The Barnard College professor who said the N-word in a discussion about rapper Eminem will face no repercussions from the school’s Title IX office.
Several students filed a complaint after Jonathan Rieder (right) used the epithet in his “Culture in America” class in late October when quoting lines from the film 8 Mile.
After reviewing video of the class in question, Barnard’s Office of Nondiscrimination and Title IX ruled Rieder’s actions “did not qualify as discriminatory harassment” and that there is “no basis for further investigation,” the Columbia Spectator reports.
The students who made the complaint are “frustrated.”

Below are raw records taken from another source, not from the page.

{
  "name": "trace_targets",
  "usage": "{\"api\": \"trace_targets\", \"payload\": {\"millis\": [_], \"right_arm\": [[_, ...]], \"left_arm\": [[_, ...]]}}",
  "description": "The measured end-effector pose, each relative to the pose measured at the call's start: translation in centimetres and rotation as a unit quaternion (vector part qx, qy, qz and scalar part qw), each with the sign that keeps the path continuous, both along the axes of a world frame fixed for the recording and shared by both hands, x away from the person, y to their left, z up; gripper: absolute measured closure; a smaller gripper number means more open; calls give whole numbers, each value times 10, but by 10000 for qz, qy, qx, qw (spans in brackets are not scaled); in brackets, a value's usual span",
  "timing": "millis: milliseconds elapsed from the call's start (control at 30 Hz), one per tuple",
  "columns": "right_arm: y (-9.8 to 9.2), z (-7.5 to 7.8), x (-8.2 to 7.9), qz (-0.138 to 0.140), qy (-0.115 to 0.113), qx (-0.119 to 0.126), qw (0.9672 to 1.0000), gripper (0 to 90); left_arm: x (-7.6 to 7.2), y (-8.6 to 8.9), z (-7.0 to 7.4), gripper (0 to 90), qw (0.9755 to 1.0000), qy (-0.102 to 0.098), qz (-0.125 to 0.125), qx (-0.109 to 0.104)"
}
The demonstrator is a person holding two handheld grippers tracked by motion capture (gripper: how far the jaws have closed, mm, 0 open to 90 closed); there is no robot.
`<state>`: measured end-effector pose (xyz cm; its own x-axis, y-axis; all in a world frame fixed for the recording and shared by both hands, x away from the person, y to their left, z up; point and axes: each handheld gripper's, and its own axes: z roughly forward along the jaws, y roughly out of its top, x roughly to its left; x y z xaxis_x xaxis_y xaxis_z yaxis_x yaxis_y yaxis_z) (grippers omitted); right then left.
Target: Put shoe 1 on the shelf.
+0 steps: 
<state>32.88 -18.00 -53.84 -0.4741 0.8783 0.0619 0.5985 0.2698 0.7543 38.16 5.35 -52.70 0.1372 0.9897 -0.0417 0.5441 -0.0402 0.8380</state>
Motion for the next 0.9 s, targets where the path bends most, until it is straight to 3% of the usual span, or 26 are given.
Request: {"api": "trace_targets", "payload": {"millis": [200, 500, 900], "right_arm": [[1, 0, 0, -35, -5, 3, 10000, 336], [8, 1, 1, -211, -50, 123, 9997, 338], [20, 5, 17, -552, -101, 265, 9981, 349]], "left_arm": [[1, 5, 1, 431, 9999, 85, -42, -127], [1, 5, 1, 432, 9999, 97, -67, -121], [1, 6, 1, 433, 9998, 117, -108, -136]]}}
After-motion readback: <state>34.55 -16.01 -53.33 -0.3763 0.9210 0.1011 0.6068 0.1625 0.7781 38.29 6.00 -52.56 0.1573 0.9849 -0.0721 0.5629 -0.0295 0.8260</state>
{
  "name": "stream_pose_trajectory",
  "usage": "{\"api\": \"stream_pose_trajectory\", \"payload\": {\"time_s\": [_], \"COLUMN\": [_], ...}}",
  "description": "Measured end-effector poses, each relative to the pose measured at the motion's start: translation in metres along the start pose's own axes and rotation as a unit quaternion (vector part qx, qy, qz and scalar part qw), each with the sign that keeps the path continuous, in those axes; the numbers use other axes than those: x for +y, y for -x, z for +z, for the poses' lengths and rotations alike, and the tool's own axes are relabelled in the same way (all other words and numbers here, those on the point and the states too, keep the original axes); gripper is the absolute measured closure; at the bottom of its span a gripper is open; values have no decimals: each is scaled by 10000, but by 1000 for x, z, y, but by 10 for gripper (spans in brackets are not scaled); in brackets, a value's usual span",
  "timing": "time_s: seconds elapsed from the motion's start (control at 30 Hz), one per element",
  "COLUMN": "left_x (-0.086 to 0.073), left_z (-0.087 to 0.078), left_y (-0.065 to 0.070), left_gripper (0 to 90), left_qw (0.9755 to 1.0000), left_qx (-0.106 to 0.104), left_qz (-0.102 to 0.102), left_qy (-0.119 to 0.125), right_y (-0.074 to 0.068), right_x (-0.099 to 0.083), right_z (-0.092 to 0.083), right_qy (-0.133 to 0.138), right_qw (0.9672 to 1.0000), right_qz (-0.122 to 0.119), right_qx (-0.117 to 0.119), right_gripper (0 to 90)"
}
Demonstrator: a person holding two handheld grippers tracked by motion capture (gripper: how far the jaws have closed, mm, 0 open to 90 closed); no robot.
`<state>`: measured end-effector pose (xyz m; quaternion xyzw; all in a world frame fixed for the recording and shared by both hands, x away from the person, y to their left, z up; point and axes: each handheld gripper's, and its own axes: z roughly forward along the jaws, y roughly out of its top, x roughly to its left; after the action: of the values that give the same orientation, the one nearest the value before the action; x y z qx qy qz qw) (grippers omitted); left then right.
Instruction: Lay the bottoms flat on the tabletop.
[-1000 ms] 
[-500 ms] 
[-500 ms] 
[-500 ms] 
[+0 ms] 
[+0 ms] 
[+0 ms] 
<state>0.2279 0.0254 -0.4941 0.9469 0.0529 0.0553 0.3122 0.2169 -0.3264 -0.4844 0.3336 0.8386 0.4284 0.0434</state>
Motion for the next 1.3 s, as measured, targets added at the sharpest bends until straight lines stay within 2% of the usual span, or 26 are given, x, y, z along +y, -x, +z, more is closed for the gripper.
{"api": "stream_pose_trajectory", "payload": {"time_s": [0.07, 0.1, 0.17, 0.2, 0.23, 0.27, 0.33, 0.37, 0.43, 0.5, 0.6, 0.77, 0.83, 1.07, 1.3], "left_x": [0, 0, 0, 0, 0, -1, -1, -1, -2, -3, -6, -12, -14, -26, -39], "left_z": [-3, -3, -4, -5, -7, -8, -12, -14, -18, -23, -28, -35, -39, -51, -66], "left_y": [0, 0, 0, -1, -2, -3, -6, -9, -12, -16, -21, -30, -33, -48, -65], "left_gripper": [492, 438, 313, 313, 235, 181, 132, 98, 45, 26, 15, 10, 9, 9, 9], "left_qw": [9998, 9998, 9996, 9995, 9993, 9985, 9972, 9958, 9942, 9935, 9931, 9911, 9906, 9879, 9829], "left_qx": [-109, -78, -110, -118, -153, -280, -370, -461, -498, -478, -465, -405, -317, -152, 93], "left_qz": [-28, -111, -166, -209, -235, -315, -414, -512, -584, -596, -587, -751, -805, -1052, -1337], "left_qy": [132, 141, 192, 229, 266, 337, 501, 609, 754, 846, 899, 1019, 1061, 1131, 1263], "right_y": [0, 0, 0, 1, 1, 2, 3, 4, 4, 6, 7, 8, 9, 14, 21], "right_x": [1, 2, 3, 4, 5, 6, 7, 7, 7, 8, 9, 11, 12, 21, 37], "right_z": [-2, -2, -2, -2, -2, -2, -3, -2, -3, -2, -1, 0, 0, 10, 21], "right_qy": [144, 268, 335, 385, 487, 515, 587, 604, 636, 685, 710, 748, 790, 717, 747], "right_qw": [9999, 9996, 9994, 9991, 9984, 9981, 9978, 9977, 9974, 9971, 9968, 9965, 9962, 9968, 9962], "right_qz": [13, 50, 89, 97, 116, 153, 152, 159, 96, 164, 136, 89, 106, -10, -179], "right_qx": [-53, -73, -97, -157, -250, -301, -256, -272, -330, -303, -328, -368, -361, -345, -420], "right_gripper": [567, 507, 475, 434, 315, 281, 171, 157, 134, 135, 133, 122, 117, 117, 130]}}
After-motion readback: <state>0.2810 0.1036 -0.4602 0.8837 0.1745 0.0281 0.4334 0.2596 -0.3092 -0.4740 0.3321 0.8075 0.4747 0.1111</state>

“For tenured professors, the only thing they can’t do is harm students,” said (the pseudonymous) Sarah. “So they said that this doesn’t classify as harming students […] Those are the benefits of being tenured. You’re allowed to say whatever you want, and you’re allowed to say things that people don’t like.”
In Sarah’s opinion, adjunct professors “don’t have the same freedoms that tenured professors do. … Things like this can get them way more in trouble.” Adjunct instructor Dinah PoKemper [sic], for example, was not invited to teach at Columbia for the 2021-22 school year after saying the N-word 11 times in her International Human Rights Law class last spring.
After hearing about the office’s decision, Sarah and her peers who filed the Title IX complaint talked to Vice Dean Nikki Youngblood Giles; sociology department Chair Mignon Moore; and Jennifer Rosales, executive director of the Center for Engaged Pedagogy, about their concerns about staying in the course for the rest of the semester. To ensure an inclusive academic environment, students who filed the report now have the option not to attend class and to have their work assessed by an outside grader to avoid possible retaliation from the professor for speaking out.
The officials to whom Sarah and the other complainants spoke recommended setting up a committee “to create a policy that more clearly defines hate speech in academic settings,” especially with regards to tenured faculty.
As noted by The College Fix earlier this year, Dinah PoKempner’s use of the N-word came during a discussion about the “comparative legal treatment of hate speech.”